▸ **ASSIGNMENT**
For the entries below, print exactly the lines between the line holding "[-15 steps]" and the line holding "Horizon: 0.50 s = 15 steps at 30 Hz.", inclusive, and nothing else.

▸ **DATASET EXCERPTS**
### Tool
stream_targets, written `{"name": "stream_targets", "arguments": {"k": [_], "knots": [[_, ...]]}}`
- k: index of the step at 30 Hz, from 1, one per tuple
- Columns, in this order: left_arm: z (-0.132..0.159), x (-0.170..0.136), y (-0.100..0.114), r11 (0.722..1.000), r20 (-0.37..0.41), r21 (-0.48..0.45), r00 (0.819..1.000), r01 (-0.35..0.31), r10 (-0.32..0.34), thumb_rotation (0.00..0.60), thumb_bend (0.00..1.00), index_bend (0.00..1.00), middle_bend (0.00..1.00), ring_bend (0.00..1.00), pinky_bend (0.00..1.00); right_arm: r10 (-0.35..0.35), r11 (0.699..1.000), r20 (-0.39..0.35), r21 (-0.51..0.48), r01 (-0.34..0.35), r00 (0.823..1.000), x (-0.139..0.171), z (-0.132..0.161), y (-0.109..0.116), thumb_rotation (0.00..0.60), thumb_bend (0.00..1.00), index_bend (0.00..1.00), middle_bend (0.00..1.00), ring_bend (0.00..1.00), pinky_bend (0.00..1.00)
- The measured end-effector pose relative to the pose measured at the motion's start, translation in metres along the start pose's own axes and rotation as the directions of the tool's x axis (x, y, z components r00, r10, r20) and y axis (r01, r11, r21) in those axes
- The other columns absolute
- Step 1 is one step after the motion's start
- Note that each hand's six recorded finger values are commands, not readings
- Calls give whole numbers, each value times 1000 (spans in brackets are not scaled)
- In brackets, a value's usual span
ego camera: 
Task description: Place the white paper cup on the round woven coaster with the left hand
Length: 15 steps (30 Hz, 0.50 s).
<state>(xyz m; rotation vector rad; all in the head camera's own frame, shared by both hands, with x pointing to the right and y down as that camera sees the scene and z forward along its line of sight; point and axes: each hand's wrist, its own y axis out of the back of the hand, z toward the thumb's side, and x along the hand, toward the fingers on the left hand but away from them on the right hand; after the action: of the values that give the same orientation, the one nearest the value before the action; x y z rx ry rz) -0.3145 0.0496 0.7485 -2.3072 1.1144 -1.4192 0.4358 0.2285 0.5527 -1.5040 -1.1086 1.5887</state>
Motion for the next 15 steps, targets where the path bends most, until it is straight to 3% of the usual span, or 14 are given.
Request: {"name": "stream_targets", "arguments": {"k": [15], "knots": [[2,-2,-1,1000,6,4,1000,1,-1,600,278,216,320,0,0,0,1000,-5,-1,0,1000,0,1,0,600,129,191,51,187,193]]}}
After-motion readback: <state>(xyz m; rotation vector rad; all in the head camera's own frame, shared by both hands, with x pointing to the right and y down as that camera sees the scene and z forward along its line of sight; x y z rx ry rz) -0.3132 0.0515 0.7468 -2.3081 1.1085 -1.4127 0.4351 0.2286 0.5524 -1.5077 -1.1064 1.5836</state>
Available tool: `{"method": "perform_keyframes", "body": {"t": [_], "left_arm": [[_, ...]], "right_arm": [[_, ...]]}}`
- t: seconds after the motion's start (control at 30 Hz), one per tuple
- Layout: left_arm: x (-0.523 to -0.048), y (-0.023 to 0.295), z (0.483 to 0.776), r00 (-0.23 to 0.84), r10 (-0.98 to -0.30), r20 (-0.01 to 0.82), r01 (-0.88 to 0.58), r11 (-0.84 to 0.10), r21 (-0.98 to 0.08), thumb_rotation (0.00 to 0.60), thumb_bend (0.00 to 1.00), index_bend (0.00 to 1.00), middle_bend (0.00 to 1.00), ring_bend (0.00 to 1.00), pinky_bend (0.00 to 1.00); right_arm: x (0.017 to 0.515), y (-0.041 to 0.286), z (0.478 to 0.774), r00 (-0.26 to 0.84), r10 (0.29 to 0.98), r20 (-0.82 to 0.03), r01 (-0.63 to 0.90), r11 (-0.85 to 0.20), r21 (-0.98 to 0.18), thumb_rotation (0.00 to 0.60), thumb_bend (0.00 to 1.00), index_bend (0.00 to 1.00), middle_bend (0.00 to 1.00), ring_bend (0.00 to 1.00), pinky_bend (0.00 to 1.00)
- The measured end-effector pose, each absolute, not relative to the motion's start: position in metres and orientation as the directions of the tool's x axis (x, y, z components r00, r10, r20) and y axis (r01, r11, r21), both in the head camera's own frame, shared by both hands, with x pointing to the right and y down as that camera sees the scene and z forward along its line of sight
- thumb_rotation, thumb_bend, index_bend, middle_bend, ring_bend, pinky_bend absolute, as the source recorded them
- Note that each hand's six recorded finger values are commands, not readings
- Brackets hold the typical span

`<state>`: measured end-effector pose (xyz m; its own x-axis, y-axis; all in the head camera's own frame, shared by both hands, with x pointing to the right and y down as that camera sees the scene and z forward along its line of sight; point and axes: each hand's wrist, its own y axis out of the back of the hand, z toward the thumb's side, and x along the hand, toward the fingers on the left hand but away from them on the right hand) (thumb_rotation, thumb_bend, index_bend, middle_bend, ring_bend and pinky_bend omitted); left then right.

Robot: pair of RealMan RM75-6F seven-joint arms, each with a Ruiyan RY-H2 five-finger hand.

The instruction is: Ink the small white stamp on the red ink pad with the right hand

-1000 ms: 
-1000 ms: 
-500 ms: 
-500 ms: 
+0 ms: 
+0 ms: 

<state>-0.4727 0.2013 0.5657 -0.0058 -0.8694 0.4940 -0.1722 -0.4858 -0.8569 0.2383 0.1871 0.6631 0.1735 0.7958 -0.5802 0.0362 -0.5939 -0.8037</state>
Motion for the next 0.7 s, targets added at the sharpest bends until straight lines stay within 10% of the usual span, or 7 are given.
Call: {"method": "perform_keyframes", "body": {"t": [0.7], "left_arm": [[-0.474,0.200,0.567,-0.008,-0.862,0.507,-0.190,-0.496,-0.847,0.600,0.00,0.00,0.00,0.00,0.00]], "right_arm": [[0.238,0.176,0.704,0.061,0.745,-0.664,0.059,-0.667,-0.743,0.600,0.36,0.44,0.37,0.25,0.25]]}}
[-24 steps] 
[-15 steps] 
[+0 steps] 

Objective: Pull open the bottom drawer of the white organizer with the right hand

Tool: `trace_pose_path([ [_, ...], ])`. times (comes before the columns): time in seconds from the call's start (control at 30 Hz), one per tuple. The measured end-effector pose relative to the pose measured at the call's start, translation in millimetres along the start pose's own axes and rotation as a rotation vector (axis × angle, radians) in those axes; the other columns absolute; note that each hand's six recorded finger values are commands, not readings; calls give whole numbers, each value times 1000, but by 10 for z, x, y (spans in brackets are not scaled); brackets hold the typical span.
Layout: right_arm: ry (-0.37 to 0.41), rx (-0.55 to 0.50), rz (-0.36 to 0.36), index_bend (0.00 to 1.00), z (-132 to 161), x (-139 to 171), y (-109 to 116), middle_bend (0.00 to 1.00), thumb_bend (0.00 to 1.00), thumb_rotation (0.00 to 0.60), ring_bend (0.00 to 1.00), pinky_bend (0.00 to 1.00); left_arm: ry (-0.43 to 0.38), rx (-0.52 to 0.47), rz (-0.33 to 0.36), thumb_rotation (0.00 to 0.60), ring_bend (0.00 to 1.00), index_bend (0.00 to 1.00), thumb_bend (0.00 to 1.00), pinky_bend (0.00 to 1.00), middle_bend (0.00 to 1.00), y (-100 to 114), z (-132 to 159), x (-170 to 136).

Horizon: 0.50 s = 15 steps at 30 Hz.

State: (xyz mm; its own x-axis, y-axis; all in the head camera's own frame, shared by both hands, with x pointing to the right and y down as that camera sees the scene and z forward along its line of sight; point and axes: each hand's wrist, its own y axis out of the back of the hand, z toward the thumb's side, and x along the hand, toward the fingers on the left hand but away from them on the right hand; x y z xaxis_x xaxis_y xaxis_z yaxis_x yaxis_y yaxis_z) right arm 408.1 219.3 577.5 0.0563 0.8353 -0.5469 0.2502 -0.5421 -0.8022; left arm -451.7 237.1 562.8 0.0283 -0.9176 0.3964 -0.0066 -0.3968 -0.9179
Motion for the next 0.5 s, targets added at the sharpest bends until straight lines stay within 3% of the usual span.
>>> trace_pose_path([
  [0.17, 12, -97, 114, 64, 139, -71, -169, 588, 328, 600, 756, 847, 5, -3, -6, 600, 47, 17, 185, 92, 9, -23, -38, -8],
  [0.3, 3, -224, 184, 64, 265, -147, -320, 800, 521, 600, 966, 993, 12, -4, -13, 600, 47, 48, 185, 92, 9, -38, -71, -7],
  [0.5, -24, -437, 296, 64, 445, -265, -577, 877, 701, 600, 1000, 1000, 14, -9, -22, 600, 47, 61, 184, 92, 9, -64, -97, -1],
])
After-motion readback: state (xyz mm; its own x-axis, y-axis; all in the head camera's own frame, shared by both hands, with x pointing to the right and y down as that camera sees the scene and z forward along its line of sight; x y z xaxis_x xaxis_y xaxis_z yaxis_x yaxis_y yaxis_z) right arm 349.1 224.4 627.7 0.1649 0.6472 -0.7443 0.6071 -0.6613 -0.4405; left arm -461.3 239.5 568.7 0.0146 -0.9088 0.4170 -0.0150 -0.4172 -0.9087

▸ **THE COMPLETED TASK**
[-15 steps] 
[+0 steps] 

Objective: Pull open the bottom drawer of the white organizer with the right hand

Tool: `trace_pose_path([ [_, ...], ])`. times (comes before the columns): time in seconds from the call's start (control at 30 Hz), one per tuple. The measured end-effector pose relative to the pose measured at the call's start, translation in millimetres along the start pose's own axes and rotation as a rotation vector (axis × angle, radians) in those axes; the other columns absolute; note that each hand's six recorded finger values are commands, not readings; calls give whole numbers, each value times 1000, but by 10 for z, x, y (spans in brackets are not scaled); brackets hold the typical span.
Layout: right_arm: ry (-0.37 to 0.41), rx (-0.55 to 0.50), rz (-0.36 to 0.36), index_bend (0.00 to 1.00), z (-132 to 161), x (-139 to 171), y (-109 to 116), middle_bend (0.00 to 1.00), thumb_bend (0.00 to 1.00), thumb_rotation (0.00 to 0.60), ring_bend (0.00 to 1.00), pinky_bend (0.00 to 1.00); left_arm: ry (-0.43 to 0.38), rx (-0.52 to 0.47), rz (-0.33 to 0.36), thumb_rotation (0.00 to 0.60), ring_bend (0.00 to 1.00), index_bend (0.00 to 1.00), thumb_bend (0.00 to 1.00), pinky_bend (0.00 to 1.00), middle_bend (0.00 to 1.00), y (-100 to 114), z (-132 to 159), x (-170 to 136).

Horizon: 0.50 s = 15 steps at 30 Hz.

Output for the exercise is complete.